[Extracted data entries]
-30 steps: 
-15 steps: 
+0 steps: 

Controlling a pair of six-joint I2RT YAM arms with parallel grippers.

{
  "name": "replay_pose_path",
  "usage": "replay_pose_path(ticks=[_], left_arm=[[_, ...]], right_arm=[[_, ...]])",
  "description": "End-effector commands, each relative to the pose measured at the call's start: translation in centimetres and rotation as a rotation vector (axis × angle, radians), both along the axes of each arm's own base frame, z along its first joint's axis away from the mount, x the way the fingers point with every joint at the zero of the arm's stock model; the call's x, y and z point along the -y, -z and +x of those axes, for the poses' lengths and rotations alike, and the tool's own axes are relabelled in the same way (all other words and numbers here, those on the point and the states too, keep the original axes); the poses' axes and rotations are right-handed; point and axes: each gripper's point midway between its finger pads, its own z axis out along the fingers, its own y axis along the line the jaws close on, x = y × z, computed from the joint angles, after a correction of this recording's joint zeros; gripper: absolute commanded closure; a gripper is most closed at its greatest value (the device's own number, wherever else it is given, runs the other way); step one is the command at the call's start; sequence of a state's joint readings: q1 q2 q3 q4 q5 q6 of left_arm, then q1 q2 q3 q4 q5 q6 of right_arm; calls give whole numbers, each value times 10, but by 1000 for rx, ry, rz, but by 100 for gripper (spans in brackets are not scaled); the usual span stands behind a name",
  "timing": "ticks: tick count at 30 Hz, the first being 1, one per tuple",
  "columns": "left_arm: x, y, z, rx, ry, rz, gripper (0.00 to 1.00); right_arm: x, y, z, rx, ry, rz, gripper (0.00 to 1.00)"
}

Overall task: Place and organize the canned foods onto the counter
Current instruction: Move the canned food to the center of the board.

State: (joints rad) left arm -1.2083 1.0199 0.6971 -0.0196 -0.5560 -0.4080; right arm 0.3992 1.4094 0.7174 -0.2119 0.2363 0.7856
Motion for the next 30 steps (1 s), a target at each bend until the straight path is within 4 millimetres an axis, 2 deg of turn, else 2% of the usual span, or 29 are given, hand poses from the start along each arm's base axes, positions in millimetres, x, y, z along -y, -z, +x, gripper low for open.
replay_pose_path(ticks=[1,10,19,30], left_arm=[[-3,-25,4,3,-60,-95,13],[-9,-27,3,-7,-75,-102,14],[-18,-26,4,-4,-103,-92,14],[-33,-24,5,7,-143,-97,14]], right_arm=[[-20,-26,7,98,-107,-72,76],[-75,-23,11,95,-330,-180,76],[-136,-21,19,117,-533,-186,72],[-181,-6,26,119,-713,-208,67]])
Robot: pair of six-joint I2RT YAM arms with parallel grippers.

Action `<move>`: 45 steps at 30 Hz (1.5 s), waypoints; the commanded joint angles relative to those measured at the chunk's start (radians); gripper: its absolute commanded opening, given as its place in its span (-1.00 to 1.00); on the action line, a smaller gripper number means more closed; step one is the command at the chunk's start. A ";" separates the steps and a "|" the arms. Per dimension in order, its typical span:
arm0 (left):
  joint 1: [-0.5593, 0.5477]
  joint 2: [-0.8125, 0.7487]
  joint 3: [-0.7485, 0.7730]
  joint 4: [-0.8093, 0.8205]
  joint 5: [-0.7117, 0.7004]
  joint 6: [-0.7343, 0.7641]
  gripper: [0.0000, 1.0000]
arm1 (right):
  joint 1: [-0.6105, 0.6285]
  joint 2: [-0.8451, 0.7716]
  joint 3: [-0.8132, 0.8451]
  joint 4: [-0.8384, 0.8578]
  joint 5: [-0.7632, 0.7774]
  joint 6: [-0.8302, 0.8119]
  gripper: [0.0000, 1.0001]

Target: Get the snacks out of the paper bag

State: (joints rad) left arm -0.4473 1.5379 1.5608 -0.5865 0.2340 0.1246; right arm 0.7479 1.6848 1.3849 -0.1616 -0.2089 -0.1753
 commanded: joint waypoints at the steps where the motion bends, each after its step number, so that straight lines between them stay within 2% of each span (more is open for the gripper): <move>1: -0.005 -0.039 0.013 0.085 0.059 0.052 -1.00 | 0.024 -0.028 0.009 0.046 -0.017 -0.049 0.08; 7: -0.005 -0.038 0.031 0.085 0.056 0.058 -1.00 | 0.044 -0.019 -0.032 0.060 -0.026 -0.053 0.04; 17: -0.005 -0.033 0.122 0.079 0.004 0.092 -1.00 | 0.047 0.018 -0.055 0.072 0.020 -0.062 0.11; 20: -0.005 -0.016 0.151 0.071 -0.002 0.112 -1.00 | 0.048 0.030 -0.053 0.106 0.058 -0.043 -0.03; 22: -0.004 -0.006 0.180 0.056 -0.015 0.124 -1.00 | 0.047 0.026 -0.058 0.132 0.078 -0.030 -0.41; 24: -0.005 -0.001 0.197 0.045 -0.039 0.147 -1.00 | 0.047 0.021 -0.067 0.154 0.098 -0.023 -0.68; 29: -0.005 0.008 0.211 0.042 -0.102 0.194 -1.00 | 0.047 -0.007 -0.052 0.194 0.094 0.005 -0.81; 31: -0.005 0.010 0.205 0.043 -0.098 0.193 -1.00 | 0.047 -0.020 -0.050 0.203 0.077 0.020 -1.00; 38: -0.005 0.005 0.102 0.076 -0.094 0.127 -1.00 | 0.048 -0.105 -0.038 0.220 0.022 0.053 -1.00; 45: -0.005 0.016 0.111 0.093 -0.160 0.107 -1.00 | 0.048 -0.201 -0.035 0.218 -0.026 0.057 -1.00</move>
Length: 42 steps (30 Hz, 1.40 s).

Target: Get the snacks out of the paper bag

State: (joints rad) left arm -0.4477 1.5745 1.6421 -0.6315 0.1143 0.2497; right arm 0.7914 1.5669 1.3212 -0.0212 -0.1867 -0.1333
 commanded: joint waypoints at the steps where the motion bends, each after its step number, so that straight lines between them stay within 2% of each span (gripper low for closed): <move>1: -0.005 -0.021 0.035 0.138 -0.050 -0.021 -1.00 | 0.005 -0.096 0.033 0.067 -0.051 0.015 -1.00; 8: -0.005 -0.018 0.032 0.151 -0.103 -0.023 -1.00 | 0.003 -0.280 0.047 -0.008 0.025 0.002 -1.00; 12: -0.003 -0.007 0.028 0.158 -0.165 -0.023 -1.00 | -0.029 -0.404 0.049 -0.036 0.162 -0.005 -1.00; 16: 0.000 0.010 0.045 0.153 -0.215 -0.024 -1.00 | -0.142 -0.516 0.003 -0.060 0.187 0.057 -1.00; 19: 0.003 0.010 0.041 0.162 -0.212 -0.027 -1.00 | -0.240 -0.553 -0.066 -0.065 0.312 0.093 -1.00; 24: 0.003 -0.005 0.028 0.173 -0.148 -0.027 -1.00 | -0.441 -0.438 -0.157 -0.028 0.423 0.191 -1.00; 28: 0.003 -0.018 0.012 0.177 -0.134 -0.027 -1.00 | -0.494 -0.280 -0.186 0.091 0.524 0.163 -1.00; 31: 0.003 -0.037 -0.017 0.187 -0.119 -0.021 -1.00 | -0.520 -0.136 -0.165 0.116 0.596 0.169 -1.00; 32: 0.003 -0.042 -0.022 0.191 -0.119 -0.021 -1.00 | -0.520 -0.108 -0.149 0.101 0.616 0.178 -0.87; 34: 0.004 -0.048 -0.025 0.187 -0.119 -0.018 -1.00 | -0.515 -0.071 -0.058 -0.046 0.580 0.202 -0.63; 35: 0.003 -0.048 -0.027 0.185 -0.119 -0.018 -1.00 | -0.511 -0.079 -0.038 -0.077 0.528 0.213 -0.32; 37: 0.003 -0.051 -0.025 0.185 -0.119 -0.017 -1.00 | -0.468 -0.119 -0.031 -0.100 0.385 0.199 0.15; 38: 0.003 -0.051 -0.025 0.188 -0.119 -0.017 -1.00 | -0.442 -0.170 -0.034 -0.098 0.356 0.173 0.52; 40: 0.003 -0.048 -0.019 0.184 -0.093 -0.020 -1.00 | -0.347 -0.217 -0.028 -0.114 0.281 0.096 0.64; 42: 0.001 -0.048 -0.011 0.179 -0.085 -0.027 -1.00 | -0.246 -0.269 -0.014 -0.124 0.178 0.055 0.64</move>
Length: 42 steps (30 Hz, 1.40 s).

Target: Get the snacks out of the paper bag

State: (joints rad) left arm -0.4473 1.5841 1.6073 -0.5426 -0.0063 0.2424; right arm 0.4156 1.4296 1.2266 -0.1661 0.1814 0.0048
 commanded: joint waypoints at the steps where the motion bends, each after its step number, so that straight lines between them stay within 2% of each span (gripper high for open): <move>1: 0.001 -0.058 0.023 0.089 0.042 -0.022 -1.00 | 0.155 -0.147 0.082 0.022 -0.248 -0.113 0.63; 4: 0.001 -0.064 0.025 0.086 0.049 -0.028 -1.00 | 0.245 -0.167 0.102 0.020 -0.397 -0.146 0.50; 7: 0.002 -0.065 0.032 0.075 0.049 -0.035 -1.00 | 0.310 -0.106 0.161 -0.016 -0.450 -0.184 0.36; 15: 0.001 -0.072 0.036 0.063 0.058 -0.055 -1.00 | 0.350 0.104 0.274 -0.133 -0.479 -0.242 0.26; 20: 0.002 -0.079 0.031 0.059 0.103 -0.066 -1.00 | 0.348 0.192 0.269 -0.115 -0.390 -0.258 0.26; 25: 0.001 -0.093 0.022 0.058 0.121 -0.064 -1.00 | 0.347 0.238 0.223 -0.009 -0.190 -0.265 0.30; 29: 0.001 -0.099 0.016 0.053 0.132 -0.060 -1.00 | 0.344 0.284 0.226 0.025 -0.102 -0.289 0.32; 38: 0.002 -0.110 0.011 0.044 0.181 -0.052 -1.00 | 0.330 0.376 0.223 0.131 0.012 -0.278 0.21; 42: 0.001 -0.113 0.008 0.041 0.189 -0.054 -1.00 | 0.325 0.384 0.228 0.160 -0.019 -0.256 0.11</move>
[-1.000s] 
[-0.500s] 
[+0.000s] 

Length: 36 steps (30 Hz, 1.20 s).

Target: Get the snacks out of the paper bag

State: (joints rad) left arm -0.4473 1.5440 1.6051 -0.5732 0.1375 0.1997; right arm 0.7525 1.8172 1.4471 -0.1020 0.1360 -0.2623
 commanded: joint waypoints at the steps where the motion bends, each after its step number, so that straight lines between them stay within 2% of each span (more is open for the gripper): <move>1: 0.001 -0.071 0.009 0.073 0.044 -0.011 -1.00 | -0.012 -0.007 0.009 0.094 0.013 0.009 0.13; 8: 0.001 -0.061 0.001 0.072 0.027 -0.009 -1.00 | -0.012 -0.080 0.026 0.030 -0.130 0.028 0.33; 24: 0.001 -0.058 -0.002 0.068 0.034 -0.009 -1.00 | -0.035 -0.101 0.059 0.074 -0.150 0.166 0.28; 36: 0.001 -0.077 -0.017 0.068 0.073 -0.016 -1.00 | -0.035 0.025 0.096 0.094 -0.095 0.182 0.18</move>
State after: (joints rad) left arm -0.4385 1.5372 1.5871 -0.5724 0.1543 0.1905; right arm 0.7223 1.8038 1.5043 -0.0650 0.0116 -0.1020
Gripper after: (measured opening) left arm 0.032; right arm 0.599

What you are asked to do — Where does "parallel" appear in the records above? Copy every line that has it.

Response box —
Controlling a pair of six-joint I2RT YAM arms with parallel grippers.
Robot: pair of six-joint I2RT YAM arms with parallel grippers.

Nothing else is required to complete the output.